__Exercise prompt__.
Beginning with the opening line, restate the following material exactly, up through the line that contains "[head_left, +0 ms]".

__Collected material__.
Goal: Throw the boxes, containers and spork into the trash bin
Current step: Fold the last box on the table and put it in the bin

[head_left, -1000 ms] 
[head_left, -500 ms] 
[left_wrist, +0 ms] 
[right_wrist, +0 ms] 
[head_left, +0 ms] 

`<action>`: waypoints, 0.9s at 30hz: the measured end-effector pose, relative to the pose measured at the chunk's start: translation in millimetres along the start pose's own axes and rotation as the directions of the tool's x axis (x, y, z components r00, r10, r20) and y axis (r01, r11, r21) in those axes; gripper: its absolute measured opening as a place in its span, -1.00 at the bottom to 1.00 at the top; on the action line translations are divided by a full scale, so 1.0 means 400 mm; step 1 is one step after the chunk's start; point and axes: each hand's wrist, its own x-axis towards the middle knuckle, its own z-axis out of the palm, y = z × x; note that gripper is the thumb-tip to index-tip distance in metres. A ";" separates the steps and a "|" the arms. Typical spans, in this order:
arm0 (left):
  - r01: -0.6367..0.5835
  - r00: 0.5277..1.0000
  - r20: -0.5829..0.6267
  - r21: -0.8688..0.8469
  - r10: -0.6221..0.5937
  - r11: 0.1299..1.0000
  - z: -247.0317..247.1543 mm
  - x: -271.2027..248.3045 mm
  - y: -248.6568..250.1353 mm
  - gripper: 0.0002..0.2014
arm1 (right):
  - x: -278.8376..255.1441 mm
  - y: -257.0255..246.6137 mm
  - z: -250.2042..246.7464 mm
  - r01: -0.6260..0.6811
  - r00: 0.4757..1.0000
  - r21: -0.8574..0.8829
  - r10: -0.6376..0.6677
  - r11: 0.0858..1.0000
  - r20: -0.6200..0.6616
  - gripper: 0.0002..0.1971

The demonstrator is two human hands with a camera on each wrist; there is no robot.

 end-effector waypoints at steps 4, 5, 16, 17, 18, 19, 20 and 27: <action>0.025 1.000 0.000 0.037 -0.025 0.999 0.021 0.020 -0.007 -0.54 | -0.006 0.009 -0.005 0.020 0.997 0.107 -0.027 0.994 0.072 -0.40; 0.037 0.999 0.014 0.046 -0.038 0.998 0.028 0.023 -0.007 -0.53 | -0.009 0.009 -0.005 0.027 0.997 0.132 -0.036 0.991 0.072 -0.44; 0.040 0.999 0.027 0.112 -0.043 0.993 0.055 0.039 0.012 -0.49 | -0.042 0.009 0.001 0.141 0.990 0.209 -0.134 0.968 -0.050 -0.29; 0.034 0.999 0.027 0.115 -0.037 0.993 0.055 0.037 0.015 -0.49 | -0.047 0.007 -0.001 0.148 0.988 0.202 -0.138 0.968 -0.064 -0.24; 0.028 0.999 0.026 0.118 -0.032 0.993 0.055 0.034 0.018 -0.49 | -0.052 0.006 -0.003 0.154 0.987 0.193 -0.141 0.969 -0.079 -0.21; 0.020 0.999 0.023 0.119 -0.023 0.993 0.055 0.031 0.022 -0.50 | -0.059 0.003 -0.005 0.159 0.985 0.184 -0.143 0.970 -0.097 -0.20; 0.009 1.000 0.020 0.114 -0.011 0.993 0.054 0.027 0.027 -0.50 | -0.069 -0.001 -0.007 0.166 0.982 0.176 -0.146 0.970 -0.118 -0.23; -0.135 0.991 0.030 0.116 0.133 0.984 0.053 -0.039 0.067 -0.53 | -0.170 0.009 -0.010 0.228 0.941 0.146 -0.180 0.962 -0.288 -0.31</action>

__Solution__.
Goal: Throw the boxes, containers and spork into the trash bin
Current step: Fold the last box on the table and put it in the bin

[head_left, -1000 ms] 
[head_left, -500 ms] 
[left_wrist, +0 ms] 
[right_wrist, +0 ms] 
[head_left, +0 ms] 

The exercise requires nothing more than what has been given.